Ubuntu Manpage: Test::Harness::Beyond


       Test::Harness::Beyond - Beyond make test


       Test::Harness is responsible for running test scripts, analysing their output and
       reporting success or failure. When I type make test (or ./Build test) for a module,
       Test::Harness is usually used to run the tests (not all modules use Test::Harness but the
       majority do).

       To start exploring some of the features of Test::Harness I need to switch from make test
       to the prove command (which ships with Test::Harness). For the following examples I'll
       also need a recent version of Test::Harness installed; 3.14 is current as I write.

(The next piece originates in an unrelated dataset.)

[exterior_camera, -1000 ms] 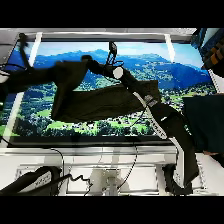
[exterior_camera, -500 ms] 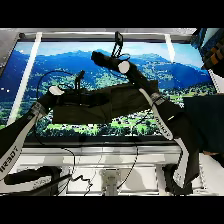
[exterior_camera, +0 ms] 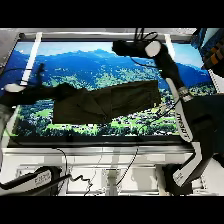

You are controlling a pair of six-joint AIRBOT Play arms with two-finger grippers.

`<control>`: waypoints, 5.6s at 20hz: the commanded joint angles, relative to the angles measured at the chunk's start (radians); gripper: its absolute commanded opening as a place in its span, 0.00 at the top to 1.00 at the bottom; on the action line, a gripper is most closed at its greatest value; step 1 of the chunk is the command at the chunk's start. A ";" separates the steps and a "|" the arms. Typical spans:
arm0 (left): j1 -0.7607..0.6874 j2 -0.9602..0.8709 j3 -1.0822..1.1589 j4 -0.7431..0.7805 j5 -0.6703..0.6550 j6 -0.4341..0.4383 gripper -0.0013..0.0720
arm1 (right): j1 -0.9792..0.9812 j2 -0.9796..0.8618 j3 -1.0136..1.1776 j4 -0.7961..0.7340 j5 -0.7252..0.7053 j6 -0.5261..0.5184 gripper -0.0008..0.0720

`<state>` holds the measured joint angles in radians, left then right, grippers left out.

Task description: Fold the clothes and pants, and hang the long-sleeved shirts on hangers.

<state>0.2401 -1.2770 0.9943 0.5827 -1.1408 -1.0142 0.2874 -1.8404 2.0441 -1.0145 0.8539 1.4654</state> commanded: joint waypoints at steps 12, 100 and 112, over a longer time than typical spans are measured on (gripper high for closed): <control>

       For the examples I'm going to assume that we're working with a 'normal' Perl module
       distribution. Specifically I'll assume that typing make or ./Build causes the built,
       ready-to-install module code to be available below ./blib/lib and ./blib/arch and that
       there's a directory called 't' that contains our tests. Test::Harness isn't hardwired to
       that configuration but it  saves me from explaining which files live where for each
       example.

       Back to prove; like make test it runs a test suite - but it provides far more control over
       which tests are executed, in what order and how their results are reported. Typically make
       test runs all the test scripts below the 't' directory. To do the same thing with prove I
       type:

         prove -rb t

       The switches here are -r to recurse into any directories below 't' and -b which adds
       ./blib/lib and ./blib/arch to Perl's include path so that the tests can find the code they
       will be testing. If I'm testing a module of which an earlier version is already installed
       I need to be careful about the include path to make sure I'm not running my tests against
       the installed version rather than the new one that I'm working on.

       Unlike make test, typing prove doesn't automatically rebuild my module. If I forget to
       make before prove I will be testing against older versions of those files - which
       inevitably leads to confusion.  I either get into the habit of typing

         make && prove -rb t

       or - if I have no XS code that needs to be built I use the modules below lib instead

         prove -Ilib -r t

       So far I've shown you nothing that make test doesn't do. Let's fix that.

   Saved State
       If I have failing tests in a test suite that consists of more than a handful of scripts
       and takes more than a few seconds to run it rapidly becomes tedious to run the whole test
       suite repeatedly as I track down the problems.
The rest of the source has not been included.